The last session focused on highlighting the importance of the patient’s voice through the presentation of HHT Netherlands where Bas told us about the strategy called “patient-driven agenda setting”, designed for people with HHT to directly influence research and medical advocacy priorities. Through a process that combines open dialogue with structured data collection, organizers seek to transform patients’ everyday experiences into concrete institutional goals. The initiative not only manages to identify the most urgent needs of the community, but also encourages active participation, resulting in a significant increase in volunteers and leaders committed to the organization. Bas proposes a model of collaboration between patients and researchers based on the creation of safe environments and the facilitation of processes that empower the voice of those living with the disease.

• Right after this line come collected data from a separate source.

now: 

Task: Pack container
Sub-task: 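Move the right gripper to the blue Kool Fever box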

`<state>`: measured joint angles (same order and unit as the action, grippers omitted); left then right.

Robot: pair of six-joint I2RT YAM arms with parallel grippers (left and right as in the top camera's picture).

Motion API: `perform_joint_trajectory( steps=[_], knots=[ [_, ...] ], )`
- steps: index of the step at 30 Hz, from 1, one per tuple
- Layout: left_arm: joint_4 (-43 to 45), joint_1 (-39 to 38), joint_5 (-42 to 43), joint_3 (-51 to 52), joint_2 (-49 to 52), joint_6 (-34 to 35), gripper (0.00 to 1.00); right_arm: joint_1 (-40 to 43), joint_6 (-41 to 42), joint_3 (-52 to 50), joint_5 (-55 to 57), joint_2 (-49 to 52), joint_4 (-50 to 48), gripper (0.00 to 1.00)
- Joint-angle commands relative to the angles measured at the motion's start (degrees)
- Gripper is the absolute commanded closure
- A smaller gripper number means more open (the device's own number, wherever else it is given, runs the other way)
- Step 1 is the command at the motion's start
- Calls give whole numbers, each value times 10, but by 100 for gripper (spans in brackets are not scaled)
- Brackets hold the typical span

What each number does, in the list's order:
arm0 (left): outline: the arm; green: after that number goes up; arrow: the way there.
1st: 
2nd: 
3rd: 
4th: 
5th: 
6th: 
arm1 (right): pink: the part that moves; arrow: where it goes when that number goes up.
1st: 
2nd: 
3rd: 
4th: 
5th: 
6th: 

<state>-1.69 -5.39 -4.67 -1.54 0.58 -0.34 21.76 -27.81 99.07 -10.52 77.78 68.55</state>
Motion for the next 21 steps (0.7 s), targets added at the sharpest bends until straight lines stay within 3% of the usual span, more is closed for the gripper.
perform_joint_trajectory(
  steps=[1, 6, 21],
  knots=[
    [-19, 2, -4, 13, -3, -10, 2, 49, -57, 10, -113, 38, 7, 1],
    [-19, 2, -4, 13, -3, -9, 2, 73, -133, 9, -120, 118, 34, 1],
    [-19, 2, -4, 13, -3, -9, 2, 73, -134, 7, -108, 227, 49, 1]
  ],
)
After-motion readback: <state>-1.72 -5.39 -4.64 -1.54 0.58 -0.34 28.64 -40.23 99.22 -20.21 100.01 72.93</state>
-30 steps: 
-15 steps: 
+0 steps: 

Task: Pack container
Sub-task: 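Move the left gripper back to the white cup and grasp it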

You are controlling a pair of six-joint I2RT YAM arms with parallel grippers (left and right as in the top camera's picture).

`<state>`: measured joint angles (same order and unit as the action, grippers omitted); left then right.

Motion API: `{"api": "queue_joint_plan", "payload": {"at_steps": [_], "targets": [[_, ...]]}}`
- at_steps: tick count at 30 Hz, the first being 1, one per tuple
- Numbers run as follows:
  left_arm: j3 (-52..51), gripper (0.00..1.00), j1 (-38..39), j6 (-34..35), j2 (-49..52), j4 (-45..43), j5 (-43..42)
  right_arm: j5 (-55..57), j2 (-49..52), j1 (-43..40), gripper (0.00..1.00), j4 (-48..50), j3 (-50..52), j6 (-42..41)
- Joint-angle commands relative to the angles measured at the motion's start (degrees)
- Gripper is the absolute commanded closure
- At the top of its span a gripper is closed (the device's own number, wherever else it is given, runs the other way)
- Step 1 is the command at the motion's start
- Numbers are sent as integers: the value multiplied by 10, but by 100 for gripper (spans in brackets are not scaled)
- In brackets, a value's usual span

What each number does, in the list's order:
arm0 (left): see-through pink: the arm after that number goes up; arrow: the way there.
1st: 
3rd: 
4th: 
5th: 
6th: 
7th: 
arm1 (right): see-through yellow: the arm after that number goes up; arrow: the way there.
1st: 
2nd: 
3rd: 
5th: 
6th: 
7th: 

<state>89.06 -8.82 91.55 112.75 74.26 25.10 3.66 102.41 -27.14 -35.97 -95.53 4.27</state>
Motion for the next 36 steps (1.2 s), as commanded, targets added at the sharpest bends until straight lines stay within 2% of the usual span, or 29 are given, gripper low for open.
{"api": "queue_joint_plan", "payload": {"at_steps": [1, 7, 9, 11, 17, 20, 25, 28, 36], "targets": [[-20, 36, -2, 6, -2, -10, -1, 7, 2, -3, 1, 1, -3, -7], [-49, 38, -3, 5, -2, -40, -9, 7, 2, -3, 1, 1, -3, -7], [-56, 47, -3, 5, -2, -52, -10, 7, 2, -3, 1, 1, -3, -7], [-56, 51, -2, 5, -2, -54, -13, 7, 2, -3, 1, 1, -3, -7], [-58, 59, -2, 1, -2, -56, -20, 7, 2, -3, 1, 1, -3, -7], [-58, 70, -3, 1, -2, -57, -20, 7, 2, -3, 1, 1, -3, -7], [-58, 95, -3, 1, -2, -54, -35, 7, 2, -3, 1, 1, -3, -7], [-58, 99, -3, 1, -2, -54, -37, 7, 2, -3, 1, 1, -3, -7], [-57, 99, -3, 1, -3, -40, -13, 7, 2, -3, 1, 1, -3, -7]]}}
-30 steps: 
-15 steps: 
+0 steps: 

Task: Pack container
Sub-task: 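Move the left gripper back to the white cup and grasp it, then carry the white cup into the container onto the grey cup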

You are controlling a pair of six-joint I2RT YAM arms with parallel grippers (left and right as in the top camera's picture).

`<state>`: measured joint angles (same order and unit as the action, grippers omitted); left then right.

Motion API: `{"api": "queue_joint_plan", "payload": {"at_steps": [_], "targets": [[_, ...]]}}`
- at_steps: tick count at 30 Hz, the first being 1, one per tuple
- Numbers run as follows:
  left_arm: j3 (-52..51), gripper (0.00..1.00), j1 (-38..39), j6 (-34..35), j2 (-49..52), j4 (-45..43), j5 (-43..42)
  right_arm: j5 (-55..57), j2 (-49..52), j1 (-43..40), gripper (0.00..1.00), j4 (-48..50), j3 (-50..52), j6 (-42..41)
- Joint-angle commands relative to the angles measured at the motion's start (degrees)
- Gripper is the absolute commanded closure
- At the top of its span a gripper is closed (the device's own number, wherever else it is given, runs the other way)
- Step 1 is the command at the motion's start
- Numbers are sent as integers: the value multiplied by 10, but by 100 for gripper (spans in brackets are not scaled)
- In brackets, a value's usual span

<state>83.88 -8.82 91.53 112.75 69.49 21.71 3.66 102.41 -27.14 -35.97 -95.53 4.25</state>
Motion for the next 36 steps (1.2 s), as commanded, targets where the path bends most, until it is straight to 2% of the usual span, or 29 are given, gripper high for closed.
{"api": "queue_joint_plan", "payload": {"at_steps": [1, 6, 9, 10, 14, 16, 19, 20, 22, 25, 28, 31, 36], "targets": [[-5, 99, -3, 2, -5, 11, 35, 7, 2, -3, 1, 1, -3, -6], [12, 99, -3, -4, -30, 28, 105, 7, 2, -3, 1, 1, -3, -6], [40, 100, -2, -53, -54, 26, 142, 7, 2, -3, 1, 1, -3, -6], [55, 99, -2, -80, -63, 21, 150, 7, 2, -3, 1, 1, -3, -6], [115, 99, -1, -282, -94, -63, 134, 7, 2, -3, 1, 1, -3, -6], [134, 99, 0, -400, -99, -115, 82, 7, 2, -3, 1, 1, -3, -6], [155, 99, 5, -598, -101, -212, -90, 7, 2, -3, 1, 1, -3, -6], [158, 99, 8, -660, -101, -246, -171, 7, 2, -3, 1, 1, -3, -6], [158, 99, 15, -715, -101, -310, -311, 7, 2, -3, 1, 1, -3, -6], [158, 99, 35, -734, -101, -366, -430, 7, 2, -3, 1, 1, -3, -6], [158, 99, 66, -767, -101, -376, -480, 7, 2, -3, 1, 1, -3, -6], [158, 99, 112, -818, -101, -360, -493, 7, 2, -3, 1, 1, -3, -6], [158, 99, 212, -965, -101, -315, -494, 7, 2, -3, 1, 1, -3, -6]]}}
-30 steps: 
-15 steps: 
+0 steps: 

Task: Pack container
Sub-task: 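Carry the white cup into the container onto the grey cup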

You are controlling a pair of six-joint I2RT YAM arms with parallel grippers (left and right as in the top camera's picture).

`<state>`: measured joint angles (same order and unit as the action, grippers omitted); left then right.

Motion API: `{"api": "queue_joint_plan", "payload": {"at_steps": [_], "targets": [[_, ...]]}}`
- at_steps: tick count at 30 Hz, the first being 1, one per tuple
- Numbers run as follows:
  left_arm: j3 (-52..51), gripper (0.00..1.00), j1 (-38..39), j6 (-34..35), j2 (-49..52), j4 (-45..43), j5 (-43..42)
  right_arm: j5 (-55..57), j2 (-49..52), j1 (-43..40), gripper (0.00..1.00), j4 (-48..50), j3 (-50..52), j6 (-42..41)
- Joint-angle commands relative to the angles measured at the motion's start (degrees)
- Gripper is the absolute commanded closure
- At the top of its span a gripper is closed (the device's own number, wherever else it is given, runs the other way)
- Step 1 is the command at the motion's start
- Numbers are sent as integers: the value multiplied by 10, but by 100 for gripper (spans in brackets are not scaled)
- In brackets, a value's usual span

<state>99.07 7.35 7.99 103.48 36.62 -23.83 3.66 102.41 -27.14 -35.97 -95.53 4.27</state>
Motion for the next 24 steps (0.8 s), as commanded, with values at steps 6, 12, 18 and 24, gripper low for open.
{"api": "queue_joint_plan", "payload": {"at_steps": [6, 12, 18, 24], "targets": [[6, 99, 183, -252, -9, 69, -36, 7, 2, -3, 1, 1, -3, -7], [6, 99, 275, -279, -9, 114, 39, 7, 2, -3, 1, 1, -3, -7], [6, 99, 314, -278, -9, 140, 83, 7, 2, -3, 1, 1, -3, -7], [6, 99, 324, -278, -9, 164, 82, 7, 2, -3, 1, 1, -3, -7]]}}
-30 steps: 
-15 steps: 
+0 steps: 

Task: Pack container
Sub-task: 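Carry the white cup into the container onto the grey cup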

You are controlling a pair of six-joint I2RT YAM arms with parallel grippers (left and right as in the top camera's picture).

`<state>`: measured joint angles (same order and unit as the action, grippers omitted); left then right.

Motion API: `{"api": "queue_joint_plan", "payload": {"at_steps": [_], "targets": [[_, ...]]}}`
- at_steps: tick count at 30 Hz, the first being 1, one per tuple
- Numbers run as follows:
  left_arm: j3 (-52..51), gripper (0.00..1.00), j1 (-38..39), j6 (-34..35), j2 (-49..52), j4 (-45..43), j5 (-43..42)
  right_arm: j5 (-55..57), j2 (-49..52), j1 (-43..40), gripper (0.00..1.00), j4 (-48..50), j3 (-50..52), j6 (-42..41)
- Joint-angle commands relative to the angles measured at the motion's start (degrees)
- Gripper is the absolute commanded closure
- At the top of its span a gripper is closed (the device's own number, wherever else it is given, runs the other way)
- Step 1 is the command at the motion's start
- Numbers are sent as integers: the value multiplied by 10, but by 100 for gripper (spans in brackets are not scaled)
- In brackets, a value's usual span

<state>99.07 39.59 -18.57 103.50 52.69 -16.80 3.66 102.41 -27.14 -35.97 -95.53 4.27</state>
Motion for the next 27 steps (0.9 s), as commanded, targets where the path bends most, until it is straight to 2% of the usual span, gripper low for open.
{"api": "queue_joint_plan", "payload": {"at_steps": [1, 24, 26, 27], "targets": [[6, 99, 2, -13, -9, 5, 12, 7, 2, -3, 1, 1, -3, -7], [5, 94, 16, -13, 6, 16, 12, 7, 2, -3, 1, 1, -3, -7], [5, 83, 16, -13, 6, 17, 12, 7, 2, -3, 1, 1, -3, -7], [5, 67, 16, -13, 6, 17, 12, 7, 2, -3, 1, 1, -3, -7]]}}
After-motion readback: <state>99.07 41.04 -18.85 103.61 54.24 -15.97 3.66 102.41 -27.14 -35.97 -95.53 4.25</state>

To conclude our event, Claudia spoke about evidence-based patient advocacy, where noos details how patient organizations can transform their personal experiences into real-world evidence to drive legislative and social actions with measurable impact. The content is structured through data collection methods, ranging from helpline monitoring and informal surveys to complex projects such as patient journey mapping  to identify gaps in diagnosis and treatment. The main objective is to promote evidence-based advocacy, providing associations with tools and training so that their testimonies acquire the  necessary credibility and authority before health policy makers. By professionalizing the collection of information on symptoms and quality of life, HHT Europe seeks to unify the efforts of communities to influence research and improve clinical outcomes globally.

The congress ended with an emotional open microphone where the participants shared their positive impressions of the meeting. Finally, Bienve made a call to actively participate in HHT Europe in specific tasks or by participating in working groups for the federation’s strategic projects.